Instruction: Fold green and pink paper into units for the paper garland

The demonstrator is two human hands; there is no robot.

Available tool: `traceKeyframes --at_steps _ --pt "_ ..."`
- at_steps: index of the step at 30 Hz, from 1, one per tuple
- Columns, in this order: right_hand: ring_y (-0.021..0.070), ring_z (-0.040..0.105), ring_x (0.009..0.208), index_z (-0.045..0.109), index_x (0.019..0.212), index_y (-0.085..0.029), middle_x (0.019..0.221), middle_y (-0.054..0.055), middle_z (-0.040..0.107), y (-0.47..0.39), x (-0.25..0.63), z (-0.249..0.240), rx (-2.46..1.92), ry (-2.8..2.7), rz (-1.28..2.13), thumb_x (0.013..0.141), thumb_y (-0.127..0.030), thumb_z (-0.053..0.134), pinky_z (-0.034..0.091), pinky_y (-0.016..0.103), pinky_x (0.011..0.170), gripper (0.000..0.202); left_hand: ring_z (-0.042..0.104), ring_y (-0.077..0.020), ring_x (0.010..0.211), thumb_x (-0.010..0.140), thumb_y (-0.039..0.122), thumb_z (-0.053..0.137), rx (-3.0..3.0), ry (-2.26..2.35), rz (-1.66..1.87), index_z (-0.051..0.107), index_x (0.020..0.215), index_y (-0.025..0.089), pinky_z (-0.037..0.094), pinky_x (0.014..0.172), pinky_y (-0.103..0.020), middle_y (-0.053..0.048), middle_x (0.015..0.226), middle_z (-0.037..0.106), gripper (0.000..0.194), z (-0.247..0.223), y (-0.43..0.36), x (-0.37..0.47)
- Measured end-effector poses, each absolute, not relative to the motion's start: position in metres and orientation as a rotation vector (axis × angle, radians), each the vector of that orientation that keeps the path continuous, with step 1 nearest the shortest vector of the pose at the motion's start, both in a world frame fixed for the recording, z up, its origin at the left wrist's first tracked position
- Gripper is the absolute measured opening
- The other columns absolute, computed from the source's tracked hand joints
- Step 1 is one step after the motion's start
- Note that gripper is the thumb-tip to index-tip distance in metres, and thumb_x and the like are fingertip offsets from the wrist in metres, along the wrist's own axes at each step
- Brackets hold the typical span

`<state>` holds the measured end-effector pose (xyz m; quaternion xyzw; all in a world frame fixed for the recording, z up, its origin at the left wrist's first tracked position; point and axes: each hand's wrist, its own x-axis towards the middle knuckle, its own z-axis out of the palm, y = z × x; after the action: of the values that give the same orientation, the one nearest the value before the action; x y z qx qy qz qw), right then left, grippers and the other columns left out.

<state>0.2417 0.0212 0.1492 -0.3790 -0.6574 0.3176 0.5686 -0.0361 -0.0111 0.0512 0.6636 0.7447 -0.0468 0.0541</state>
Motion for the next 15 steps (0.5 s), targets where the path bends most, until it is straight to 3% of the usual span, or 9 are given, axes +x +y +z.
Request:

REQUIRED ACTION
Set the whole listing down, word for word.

SOLVED PROBLEM
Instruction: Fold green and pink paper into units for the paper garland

The demonstrator is two human hands; there is no robot.

Available tool: `traceKeyframes --at_steps _ --pt "_ ..."`
- at_steps: index of the step at 30 Hz, from 1, one per tuple
- Columns, in this order: right_hand: ring_y (-0.021..0.070), ring_z (-0.040..0.105), ring_x (0.009..0.208), index_z (-0.045..0.109), index_x (0.019..0.212), index_y (-0.085..0.029), middle_x (0.019..0.221), middle_y (-0.054..0.055), middle_z (-0.040..0.107), y (-0.47..0.39), x (-0.25..0.63), z (-0.249..0.240), rx (-2.46..1.92), ry (-2.8..2.7), rz (-1.28..2.13), thumb_x (0.013..0.141), thumb_y (-0.127..0.030), thumb_z (-0.053..0.134), pinky_z (-0.034..0.091), pinky_y (-0.016..0.103), pinky_x (0.011..0.170), gripper (0.000..0.202); left_hand: ring_z (-0.042..0.104), ring_y (-0.077..0.020), ring_x (0.010..0.211), thumb_x (-0.010..0.140), thumb_y (-0.039..0.122), thumb_z (-0.053..0.137), rx (-3.0..3.0), ry (-2.26..2.35), rz (-1.66..1.87), index_z (-0.051..0.107), index_x (0.020..0.215), index_y (-0.025..0.089), pinky_z (-0.037..0.094), pinky_x (0.014..0.172), pinky_y (-0.103..0.020), middle_y (-0.053..0.048), middle_x (0.015..0.226), middle_z (-0.037..0.106), gripper (0.000..0.194), z (-0.247..0.223), y (-0.43..0.36), x (-0.37..0.47)
- Measured end-effector poses, each absolute, not relative to the motion's start: position in metres and orientation as a rotation vector (axis × angle, radians), each the vector of that orientation that keeps the path continuous, with step 1 nearest the shortest vector of the pose at the motion's start, both in a world frame fixed for the recording, z up, its origin at the left wrist's first tracked position
- Gripper is the absolute measured opening
- The other columns absolute, computed from the source's tracked hand joints
- Step 1 is one step after the motion's start
- Note that gripper is the thumb-tip to index-tip distance in metres, and thumb_x and the like are fingertip offsets from the wrist in metres, along the wrist's own axes at each step
- Brackets hold the typical span

`<state>` holds the measured end-effector pose (xyz m; quaternion xyzw; all in a world frame fixed for the recording, z up, its origin at the left wrist's first tracked position; point and axes: each hand's wrist, its own x-axis towards the middle knuckle, its own z-axis out of the palm, y = z × x; after the action: of the values that give the same orientation, the one nearest the value before the action; x y z qx qy qz qw), right then left, grippers and the other columns left out.

<state>0.2417 0.0212 0.1492 -0.3790 -0.6574 0.3176 0.5686 -0.0361 -0.0111 0.0512 0.6636 0.7447 -0.0468 0.0541</state>
Motion for the next 15 steps (0.5 s), targets where the path bends most, until it is straight to 3% of the usual span, or 9 are given, axes +x +y +z.
Request:

The output contains the complete answer to the exercise.